Regional road in Latvia

The P30 is a regional road in Latvia. It is officially named Cēsis–Vecpiebalga–Madona and connects Cēsis with Vecpiebalga and Madona. The road has a total length of 85.7 km, of which 81.9 km are state-owned and 3.8 km are municipal-owned road sections.

The P30 is an important regional link across central Vidzeme, connecting Cēsis and Madona with the A2 at Bērzkrogs. At Bērzkrogs, the road provides access to the A2 corridor toward Riga, Sigulda, Smiltene and the Estonian border near Veclaicene.

== Route description ==

The P30 starts in Cēsis. According to the official route list, the municipal section in Cēsis follows Jāņa Poruka iela. East of Cēsis, the road passes through the rural part of Cēsis Municipality and reaches Bērzkrogs, where it intersects the A2.

From Bērzkrogs, the road continues south-east through the Piebalga area, passing through or near Taurene and Vecpiebalga. East of Vecpiebalga it continues toward Inķēnkalns and the Madona area. The eastern municipal section in Madona follows Raiņa iela.

Most of the P30 is a single-carriageway road with one lane in each direction. The road is paved with asphalt concrete along its full length. Outside built-up areas, the ordinary maximum speed limit is generally 90 km/h, unless otherwise signed.

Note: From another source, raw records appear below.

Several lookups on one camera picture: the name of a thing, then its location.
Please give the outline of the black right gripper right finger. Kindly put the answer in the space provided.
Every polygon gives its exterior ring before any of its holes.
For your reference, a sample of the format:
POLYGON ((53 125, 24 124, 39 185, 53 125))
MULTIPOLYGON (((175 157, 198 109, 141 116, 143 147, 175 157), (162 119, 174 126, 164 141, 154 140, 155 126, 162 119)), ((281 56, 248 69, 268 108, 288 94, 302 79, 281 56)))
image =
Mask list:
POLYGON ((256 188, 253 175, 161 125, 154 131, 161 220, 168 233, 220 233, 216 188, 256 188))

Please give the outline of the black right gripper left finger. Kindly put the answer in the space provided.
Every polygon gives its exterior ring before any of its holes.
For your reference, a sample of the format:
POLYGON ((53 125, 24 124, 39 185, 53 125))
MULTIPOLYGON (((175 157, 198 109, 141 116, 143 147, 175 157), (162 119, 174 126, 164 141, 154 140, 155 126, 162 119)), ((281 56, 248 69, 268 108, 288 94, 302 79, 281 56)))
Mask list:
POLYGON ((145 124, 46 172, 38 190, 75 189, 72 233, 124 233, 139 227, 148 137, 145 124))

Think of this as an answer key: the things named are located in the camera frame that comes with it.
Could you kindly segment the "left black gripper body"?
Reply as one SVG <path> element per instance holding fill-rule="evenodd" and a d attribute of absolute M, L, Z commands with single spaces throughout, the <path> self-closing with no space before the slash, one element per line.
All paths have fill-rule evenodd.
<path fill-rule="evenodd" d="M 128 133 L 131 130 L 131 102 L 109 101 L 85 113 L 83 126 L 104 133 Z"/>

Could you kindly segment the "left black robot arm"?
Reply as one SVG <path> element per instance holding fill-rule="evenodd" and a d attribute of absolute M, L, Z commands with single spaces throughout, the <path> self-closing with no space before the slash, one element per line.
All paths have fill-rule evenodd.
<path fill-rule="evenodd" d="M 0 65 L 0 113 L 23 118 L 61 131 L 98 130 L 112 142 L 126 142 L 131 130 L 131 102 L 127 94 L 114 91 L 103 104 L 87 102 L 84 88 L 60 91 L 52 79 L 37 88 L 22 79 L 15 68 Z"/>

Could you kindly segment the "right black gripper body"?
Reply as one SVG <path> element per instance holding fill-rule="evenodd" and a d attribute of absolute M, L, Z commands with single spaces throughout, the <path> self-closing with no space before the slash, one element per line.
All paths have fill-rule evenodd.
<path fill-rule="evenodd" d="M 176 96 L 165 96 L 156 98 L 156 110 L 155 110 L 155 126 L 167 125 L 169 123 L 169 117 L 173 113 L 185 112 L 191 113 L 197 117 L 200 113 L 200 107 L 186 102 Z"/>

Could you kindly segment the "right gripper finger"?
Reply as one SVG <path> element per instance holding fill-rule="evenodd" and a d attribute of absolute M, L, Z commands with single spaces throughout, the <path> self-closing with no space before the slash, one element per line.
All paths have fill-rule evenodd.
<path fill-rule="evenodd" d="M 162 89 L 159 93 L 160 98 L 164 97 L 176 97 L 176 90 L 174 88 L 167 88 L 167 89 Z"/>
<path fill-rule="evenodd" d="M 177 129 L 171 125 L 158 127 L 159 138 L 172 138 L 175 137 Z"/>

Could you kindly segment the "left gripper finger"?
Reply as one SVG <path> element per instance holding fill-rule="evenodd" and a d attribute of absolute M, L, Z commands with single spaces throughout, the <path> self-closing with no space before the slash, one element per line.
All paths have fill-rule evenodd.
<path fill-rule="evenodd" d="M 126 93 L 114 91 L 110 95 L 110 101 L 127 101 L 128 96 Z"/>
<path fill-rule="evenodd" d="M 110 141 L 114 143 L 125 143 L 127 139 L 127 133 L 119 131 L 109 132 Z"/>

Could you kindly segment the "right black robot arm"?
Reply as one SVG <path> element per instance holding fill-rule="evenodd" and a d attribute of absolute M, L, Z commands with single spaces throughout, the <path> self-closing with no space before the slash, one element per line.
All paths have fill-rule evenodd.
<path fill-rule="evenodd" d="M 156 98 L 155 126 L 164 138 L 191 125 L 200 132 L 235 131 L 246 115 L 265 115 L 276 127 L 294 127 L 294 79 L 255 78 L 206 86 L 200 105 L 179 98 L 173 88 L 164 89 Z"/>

The route also connects with other regional roads in eastern Vidzeme. The P33 route has a coinciding section with the P30, while in Madona the P30 connects with the P37 corridor toward Pļaviņas and Gulbene.

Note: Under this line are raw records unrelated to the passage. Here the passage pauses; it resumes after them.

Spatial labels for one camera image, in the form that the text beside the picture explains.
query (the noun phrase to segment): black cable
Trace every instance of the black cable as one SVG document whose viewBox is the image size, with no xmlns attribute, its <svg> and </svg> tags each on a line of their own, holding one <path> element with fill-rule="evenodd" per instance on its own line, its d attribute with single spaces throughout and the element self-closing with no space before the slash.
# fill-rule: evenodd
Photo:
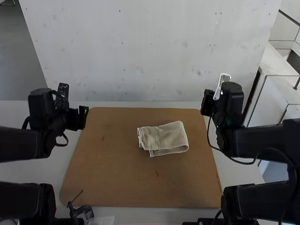
<svg viewBox="0 0 300 225">
<path fill-rule="evenodd" d="M 22 125 L 22 129 L 26 129 L 27 126 L 28 126 L 28 123 L 29 123 L 29 120 L 30 120 L 30 116 L 28 116 L 25 120 L 24 120 L 24 123 Z"/>
<path fill-rule="evenodd" d="M 215 215 L 215 217 L 214 217 L 214 219 L 212 220 L 212 222 L 211 222 L 210 225 L 213 225 L 213 224 L 215 223 L 216 219 L 221 215 L 221 213 L 222 213 L 222 210 L 219 210 L 219 211 L 216 213 L 216 215 Z"/>
<path fill-rule="evenodd" d="M 296 194 L 297 185 L 298 185 L 298 171 L 297 171 L 297 167 L 295 166 L 295 164 L 291 161 L 291 159 L 284 152 L 280 151 L 279 149 L 273 148 L 273 147 L 265 148 L 263 151 L 266 151 L 266 150 L 272 150 L 272 151 L 275 151 L 276 153 L 279 153 L 279 155 L 281 155 L 285 158 L 286 163 L 289 164 L 292 167 L 292 169 L 294 170 L 295 182 L 294 182 L 294 186 L 292 188 L 291 196 L 286 200 L 285 209 L 283 210 L 282 215 L 278 221 L 278 225 L 281 225 L 283 217 L 285 216 L 285 212 L 288 208 L 288 205 L 290 202 L 292 202 L 294 195 Z"/>
<path fill-rule="evenodd" d="M 210 116 L 210 119 L 209 119 L 209 121 L 208 121 L 208 126 L 207 126 L 207 141 L 208 141 L 208 145 L 209 145 L 211 148 L 213 148 L 213 149 L 215 149 L 215 150 L 218 150 L 218 151 L 222 152 L 220 149 L 218 149 L 218 148 L 215 147 L 215 146 L 212 146 L 211 143 L 210 143 L 210 139 L 209 139 L 209 129 L 210 129 L 210 120 L 211 120 L 212 115 L 213 115 L 213 113 L 212 113 L 211 116 Z M 293 200 L 294 195 L 296 194 L 297 185 L 298 185 L 298 173 L 297 173 L 297 168 L 296 168 L 295 164 L 291 161 L 291 159 L 290 159 L 284 152 L 280 151 L 279 149 L 273 148 L 273 147 L 267 147 L 267 148 L 263 149 L 260 153 L 258 153 L 258 154 L 256 155 L 256 157 L 253 159 L 252 162 L 248 162 L 248 163 L 245 163 L 245 162 L 241 162 L 241 161 L 235 160 L 235 159 L 233 159 L 233 158 L 227 156 L 227 155 L 224 154 L 223 152 L 222 152 L 222 153 L 223 153 L 227 158 L 229 158 L 231 161 L 233 161 L 233 162 L 235 162 L 235 163 L 239 163 L 239 164 L 242 164 L 242 165 L 252 165 L 252 164 L 254 164 L 254 162 L 256 161 L 256 159 L 257 159 L 257 157 L 258 157 L 259 155 L 261 155 L 262 153 L 264 153 L 265 151 L 268 151 L 268 150 L 275 151 L 275 152 L 278 153 L 279 155 L 283 156 L 283 158 L 285 158 L 285 160 L 286 160 L 286 163 L 289 164 L 289 165 L 294 169 L 294 174 L 295 174 L 295 182 L 294 182 L 294 186 L 293 186 L 293 189 L 292 189 L 292 192 L 291 192 L 291 196 L 287 199 L 285 209 L 283 210 L 283 213 L 282 213 L 282 215 L 281 215 L 281 217 L 279 218 L 279 221 L 278 221 L 278 225 L 282 225 L 282 220 L 283 220 L 283 217 L 284 217 L 284 215 L 285 215 L 285 211 L 287 210 L 289 203 Z"/>
<path fill-rule="evenodd" d="M 14 218 L 1 218 L 0 222 L 4 221 L 4 220 L 11 220 L 14 222 L 15 225 L 17 225 L 18 223 L 14 220 Z"/>
<path fill-rule="evenodd" d="M 65 144 L 56 143 L 55 146 L 57 146 L 57 147 L 66 147 L 69 144 L 68 137 L 64 133 L 62 133 L 62 136 L 64 137 L 64 139 L 66 140 L 67 143 L 65 143 Z"/>
<path fill-rule="evenodd" d="M 211 116 L 210 116 L 210 119 L 208 120 L 208 125 L 207 125 L 207 142 L 208 142 L 208 145 L 211 147 L 211 148 L 213 148 L 213 149 L 215 149 L 215 150 L 218 150 L 218 151 L 220 151 L 220 152 L 222 152 L 220 149 L 218 149 L 217 147 L 215 147 L 215 146 L 212 146 L 211 145 L 211 143 L 210 143 L 210 138 L 209 138 L 209 130 L 210 130 L 210 120 L 211 120 L 211 117 L 212 117 L 212 114 L 211 114 Z M 229 158 L 231 161 L 233 161 L 233 162 L 235 162 L 235 163 L 238 163 L 238 164 L 242 164 L 242 165 L 253 165 L 254 163 L 255 163 L 255 161 L 256 161 L 256 158 L 257 158 L 257 156 L 253 159 L 253 161 L 251 161 L 251 162 L 241 162 L 241 161 L 238 161 L 238 160 L 236 160 L 236 159 L 234 159 L 234 158 L 231 158 L 231 157 L 229 157 L 229 156 L 227 156 L 226 154 L 224 154 L 227 158 Z"/>
</svg>

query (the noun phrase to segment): folded towel
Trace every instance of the folded towel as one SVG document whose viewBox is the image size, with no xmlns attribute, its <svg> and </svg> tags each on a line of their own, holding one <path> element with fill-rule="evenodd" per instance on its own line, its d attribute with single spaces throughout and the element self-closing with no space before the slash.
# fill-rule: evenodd
<svg viewBox="0 0 300 225">
<path fill-rule="evenodd" d="M 137 136 L 139 147 L 149 151 L 150 157 L 188 150 L 188 137 L 181 121 L 159 127 L 139 127 Z"/>
</svg>

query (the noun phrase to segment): concrete wall
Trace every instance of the concrete wall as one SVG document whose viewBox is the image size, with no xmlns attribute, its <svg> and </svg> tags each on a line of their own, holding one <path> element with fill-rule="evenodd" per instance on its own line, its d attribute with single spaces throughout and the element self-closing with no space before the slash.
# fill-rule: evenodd
<svg viewBox="0 0 300 225">
<path fill-rule="evenodd" d="M 50 88 L 71 100 L 200 101 L 229 73 L 248 96 L 280 0 L 22 0 Z"/>
</svg>

== History and reconstruction ==

Major reconstruction of the P30 was carried out during the 2014–2020 European Regional Development Fund planning period. Latvijas Valsts ceļi listed several P30 sections among the regional road projects co-financed by the European Regional Development Fund. The aim of these projects was to improve technical condition, driving comfort and safety, reduce travel time and extend the service life of asphalt-concrete pavement structures.

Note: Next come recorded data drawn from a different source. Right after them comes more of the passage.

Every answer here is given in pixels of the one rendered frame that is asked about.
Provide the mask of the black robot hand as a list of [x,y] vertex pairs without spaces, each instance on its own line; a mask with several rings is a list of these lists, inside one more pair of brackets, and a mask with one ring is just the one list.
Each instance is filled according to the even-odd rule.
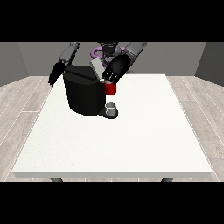
[[57,62],[49,75],[48,83],[50,86],[53,86],[57,79],[65,72],[65,69],[69,66],[68,63],[63,61]]
[[130,57],[126,54],[116,56],[108,63],[102,77],[106,81],[116,84],[130,69],[130,62]]

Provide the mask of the pale grey machine lid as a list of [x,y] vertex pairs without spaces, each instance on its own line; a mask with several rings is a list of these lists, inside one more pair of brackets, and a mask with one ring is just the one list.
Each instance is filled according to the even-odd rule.
[[90,61],[90,66],[94,69],[94,73],[99,81],[103,80],[102,74],[104,72],[104,67],[99,58],[92,59]]

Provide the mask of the red pod holder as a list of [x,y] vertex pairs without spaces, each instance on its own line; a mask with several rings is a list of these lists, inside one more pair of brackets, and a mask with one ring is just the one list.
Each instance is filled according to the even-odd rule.
[[116,84],[105,83],[104,87],[106,95],[114,95],[116,93]]

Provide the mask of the black coffee machine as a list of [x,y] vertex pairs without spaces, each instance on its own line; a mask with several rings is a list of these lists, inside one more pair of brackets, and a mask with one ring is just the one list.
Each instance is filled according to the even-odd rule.
[[104,84],[97,79],[91,66],[68,66],[63,80],[71,110],[83,116],[118,117],[117,109],[109,115]]

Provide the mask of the small grey cup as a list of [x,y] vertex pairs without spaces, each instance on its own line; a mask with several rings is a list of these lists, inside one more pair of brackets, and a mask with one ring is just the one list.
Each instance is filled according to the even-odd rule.
[[105,108],[108,116],[114,116],[116,114],[116,105],[113,102],[108,102]]

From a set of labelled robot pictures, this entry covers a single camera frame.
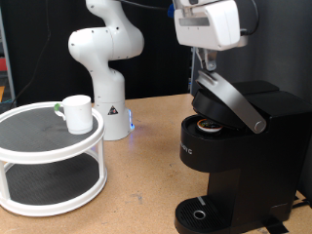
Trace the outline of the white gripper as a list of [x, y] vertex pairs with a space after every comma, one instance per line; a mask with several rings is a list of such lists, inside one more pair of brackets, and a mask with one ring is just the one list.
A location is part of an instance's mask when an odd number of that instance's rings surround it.
[[216, 69], [217, 51], [239, 44], [241, 32], [234, 0], [174, 0], [175, 33], [180, 45], [197, 47], [201, 67]]

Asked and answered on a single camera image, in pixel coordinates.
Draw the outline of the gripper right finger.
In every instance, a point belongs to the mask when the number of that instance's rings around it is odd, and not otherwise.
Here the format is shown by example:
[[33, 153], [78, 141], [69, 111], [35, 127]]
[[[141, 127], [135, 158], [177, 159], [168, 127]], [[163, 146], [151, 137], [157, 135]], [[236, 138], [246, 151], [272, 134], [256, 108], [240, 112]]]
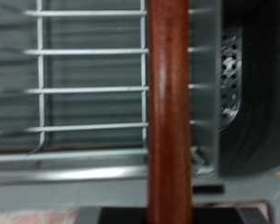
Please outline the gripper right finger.
[[193, 224], [270, 224], [256, 208], [197, 207]]

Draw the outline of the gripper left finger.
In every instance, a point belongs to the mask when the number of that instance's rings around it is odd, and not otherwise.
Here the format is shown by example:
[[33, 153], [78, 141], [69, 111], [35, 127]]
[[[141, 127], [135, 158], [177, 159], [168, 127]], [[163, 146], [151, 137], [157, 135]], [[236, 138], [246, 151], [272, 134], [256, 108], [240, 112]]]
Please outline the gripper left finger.
[[147, 210], [138, 207], [82, 207], [78, 209], [76, 224], [147, 224]]

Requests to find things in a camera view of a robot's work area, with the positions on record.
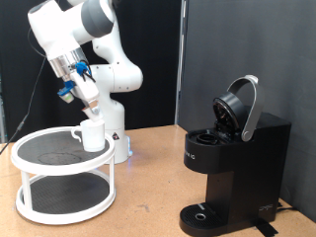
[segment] black curtain
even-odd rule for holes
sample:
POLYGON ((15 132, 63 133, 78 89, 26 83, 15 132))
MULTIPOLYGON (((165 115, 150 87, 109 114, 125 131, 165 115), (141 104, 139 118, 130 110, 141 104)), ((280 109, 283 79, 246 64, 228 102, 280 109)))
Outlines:
MULTIPOLYGON (((1 1, 0 69, 8 137, 27 113, 42 57, 28 43, 28 12, 41 0, 1 1)), ((71 6, 60 0, 62 10, 71 6)), ((112 94, 125 107, 125 128, 168 125, 174 122, 179 53, 181 0, 123 0, 117 7, 122 47, 142 70, 141 88, 112 94)), ((40 50, 35 37, 32 43, 40 50)), ((82 45, 90 64, 107 63, 98 57, 90 42, 82 45)), ((43 68, 31 114, 15 140, 54 126, 76 125, 86 116, 76 99, 67 105, 56 93, 63 88, 49 63, 43 68)))

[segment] wooden table
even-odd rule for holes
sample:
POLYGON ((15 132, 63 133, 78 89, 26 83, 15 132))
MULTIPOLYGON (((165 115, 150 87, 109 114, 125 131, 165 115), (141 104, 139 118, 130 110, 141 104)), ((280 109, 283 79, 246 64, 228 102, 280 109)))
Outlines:
MULTIPOLYGON (((126 133, 133 155, 116 165, 117 198, 113 205, 90 220, 60 226, 30 222, 17 212, 21 173, 11 163, 10 144, 0 159, 0 236, 188 236, 179 227, 179 213, 189 204, 204 202, 206 175, 184 165, 186 132, 170 125, 126 133)), ((108 172, 109 166, 100 169, 108 172)), ((298 211, 280 212, 272 226, 278 237, 316 236, 315 223, 298 211)), ((263 237, 256 228, 223 236, 263 237)))

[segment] coffee maker
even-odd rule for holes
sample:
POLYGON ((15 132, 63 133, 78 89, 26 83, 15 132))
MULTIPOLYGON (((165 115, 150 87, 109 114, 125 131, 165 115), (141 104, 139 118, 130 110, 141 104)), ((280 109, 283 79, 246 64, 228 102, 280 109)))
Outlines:
POLYGON ((207 174, 205 202, 181 211, 187 234, 218 236, 276 219, 291 124, 262 113, 264 102, 257 77, 239 78, 214 99, 214 127, 186 135, 185 165, 207 174), (255 91, 251 108, 236 96, 248 83, 255 91))

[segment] drip tray
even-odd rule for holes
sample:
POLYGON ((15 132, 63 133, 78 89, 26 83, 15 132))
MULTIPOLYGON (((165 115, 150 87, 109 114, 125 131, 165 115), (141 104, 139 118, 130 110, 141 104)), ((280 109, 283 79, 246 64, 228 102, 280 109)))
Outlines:
POLYGON ((180 213, 180 227, 193 236, 215 236, 223 233, 227 223, 206 203, 189 205, 180 213))
POLYGON ((47 176, 31 184, 33 210, 68 214, 89 209, 107 198, 109 183, 92 173, 47 176))

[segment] white mug
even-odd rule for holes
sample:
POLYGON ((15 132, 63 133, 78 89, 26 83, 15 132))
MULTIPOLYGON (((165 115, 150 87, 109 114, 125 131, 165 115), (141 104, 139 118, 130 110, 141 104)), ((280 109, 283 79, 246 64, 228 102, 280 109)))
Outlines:
POLYGON ((106 147, 105 140, 105 122, 100 119, 96 122, 86 119, 80 122, 80 125, 77 125, 71 129, 71 135, 75 139, 81 138, 75 134, 76 130, 81 131, 83 148, 88 152, 97 152, 101 151, 106 147))

The section from the former railway overpass to Brežģa kalns, km 24.60–38.00, was rebuilt between 2015 and 2016. The project covered 13.4 km of asphalt pavement and included reconstruction of the road overpass over the former railway line at km 24.80 and reconstruction of the bridge over the Gauja. The total project cost was €9.80 million, including €8.33 million from the European Regional Development Fund. Works began on 23 March 2015 and the object was accepted into service on 10 October 2016.

The following section from Brežģa kalns to Vecpiebalga, km 38.00–49.00, was rebuilt between 2016 and 2017. The project covered 11 km of pavement, with total costs of €9.02 million, including €7.66 million from the European Regional Development Fund. Works began on 20 June 2016 and the object was accepted into service on 12 October 2017. The section was officially opened in Vecpiebalga in August 2017. LVC described the previous road condition as very poor, with settlement, ruts, cracks and potholes, and noted that local residents had publicly drawn attention to the road's condition in 2014.

Further reconstruction was carried out from Vecpiebalga to Inķēnkalns, km 49.06–61.13. The project rebuilt 12.07 km of the road, with planned total costs of €8.45 million and €7.18 million in European Regional Development Fund financing. Works began on 16 April 2019 and the object was accepted into service on 25 January 2021. LVC reported in September 2020 that the works included new pavement foundations and culverts, two asphalt layers, and removal of settlement caused by a landslide at the 59th kilometre. The works were carried out by AS Trev-2 Grupp for €7.476 million, including VAT, with 85% co-financed by the European Regional Development Fund.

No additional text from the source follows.